The third book of the small pile my sister gave me last year for my birthday as educational reading, "Radetzkymarsch" by Joseph Roth is so far the one I enjoyed the most (not that I did not enjoy the other two, but somehow I was able to get closer to this one).
In short, this novel mirrors large-scale historical events on a small scale: the decline of a family going hand in hand with that of the Austro-Hungarian Empire. It was written in 1932, some time after the end of said empire in 1918.
Since last year marked the 100th anniversary of the start of WWI, the year the novel ends, it would have been a very fitting read in 2014. But it still had the same fascination and I still learned a lot from it about those times just before the beginning of the Great War by reading it now.

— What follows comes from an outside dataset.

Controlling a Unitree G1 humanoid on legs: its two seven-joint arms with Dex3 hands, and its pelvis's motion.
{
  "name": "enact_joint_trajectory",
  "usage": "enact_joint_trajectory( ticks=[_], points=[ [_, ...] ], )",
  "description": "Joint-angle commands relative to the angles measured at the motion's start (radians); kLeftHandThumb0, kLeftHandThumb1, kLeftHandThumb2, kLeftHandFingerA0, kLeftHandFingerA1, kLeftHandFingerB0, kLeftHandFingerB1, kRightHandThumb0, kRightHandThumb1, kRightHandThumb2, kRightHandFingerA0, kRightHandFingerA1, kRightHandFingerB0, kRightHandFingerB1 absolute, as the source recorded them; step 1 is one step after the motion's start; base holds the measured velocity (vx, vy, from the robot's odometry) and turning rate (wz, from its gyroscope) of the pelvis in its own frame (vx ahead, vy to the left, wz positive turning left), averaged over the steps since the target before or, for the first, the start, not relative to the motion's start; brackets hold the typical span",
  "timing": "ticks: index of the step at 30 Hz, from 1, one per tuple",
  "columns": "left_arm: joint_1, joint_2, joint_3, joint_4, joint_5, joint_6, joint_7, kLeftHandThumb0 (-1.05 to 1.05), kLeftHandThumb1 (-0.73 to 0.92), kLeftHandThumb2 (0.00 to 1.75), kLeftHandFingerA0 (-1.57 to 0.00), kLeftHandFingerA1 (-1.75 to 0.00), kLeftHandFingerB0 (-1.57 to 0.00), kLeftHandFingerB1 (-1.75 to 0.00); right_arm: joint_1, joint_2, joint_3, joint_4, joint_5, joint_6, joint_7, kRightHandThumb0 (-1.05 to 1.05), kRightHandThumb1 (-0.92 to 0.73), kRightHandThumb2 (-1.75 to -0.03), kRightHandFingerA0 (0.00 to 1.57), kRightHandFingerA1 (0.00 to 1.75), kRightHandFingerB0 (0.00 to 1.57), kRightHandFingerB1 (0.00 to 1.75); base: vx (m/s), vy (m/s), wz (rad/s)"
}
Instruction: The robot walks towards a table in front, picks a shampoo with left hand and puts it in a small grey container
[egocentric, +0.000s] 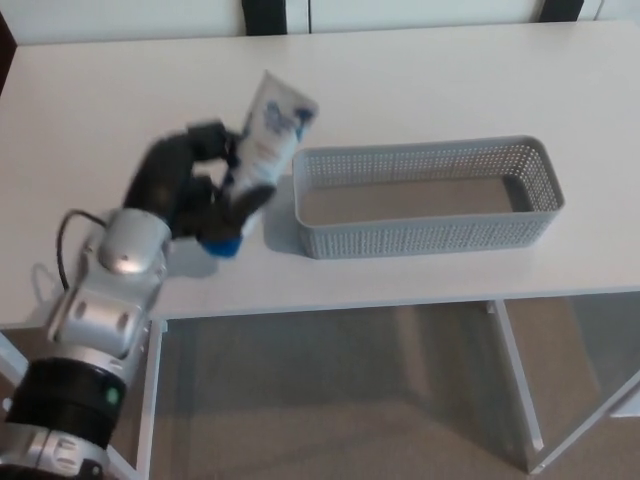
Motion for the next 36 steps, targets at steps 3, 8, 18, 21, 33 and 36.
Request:
enact_joint_trajectory(
  ticks=[3, 8, 18, 21, 33, 36],
  points=[
    [-0.089, 0.04, 0.171, -0.32, -0.116, 0.115, -0.024, -0.09, 0.73, 0.85, -1.04, -1.48, -0.8, -1.12, -0.02, -0.021, 0.002, -0.001, 0.002, 0.015, -0.006, -0.27, -0.63, -0.58, 0.62, 0.47, 0.53, 0.42, 0.0, 0.0, 0.0],
    [-0.199, 0.083, 0.187, -0.402, -0.102, 0.193, -0.059, -0.12, 0.74, 0.76, -1.12, -1.34, -0.85, -1.06, -0.02, -0.021, 0.011, 0.001, -0.006, 0.005, -0.005, -0.3, -0.62, -0.58, 0.61, 0.45, 0.51, 0.41, 0.0, 0.0, 0.0],
    [-0.382, 0.084, -0.117, -0.241, 0.08, 0.184, -0.111, -0.17, 0.77, 0.68, -1.06, -1.33, -0.86, -1.1, -0.005, -0.022, 0.033, 0.003, -0.016, 0.0, -0.009, -0.29, -0.64, -0.58, 0.61, 0.47, 0.51, 0.41, 0.0, 0.0, 0.0],
    [-0.417, 0.048, -0.189, -0.176, 0.103, 0.19, -0.117, -0.19, 0.78, 0.66, -1.03, -1.35, -0.84, -1.08, -0.006, -0.019, 0.041, 0.003, -0.02, 0.001, -0.013, -0.3, -0.63, -0.58, 0.62, 0.47, 0.51, 0.41, 0.0, 0.0, 0.0],
    [-0.476, -0.188, -0.423, 0.143, 0.207, 0.191, -0.112, -0.14, 0.7, 0.75, -1.05, -1.3, -0.77, -1.21, -0.01, -0.009, 0.062, 0.0, -0.023, -0.01, 0.0, -0.31, -0.63, -0.58, 0.62, 0.46, 0.52, 0.41, 0.0, 0.0, 0.01],
    [-0.444, -0.192, -0.453, 0.149, 0.229, 0.193, -0.12, -0.16, 0.68, 0.71, -0.96, -1.33, -0.77, -1.29, -0.007, -0.006, 0.071, 0.0, -0.027, -0.014, -0.002, -0.32, -0.63, -0.58, 0.62, 0.46, 0.52, 0.41, 0.0, 0.0, 0.0]
  ],
)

The novel accompanies Carl Joseph von Trotta through his relatively short life, from the time he starts his military education at the age of seven (as was the custom in families who had the financial possibility and standing in society to send their male offspring to military schools) until he dies - in military action, yes, but, strangely enough, with two buckets of water in his hands, and almost a hero.
By referring to Carl Joseph's father and grandfather - and occasionally going back even further - the book actually spans the von Trottas' family history for three generations. We get to know Carl Joseph's fater quite well; in some ways, nearly better than his son, especially towards the end of the story. The day of the old servant's death was, for me, one of the most touching parts of the novel.
I am not going to tell you too much about the story, but really want to recommend reading it to everyone, hoping that the English translation you may be able to come across will live up to the German original. The author is one of the best, language-wise, I have ever read. His style is special and ranges from reporting the facts to painting a complete picture of a situation, a person or a place with just a few precise and elegant pen strokes. I wish more authors would have the talent to write like he did!
Saldy, there are some parallels between Carl Joseph and his author. Joseph Roth died way too young, too; like his novel character, he was an alcoholic, and from what I have read about his life, he was lonely and unhappy for much of it.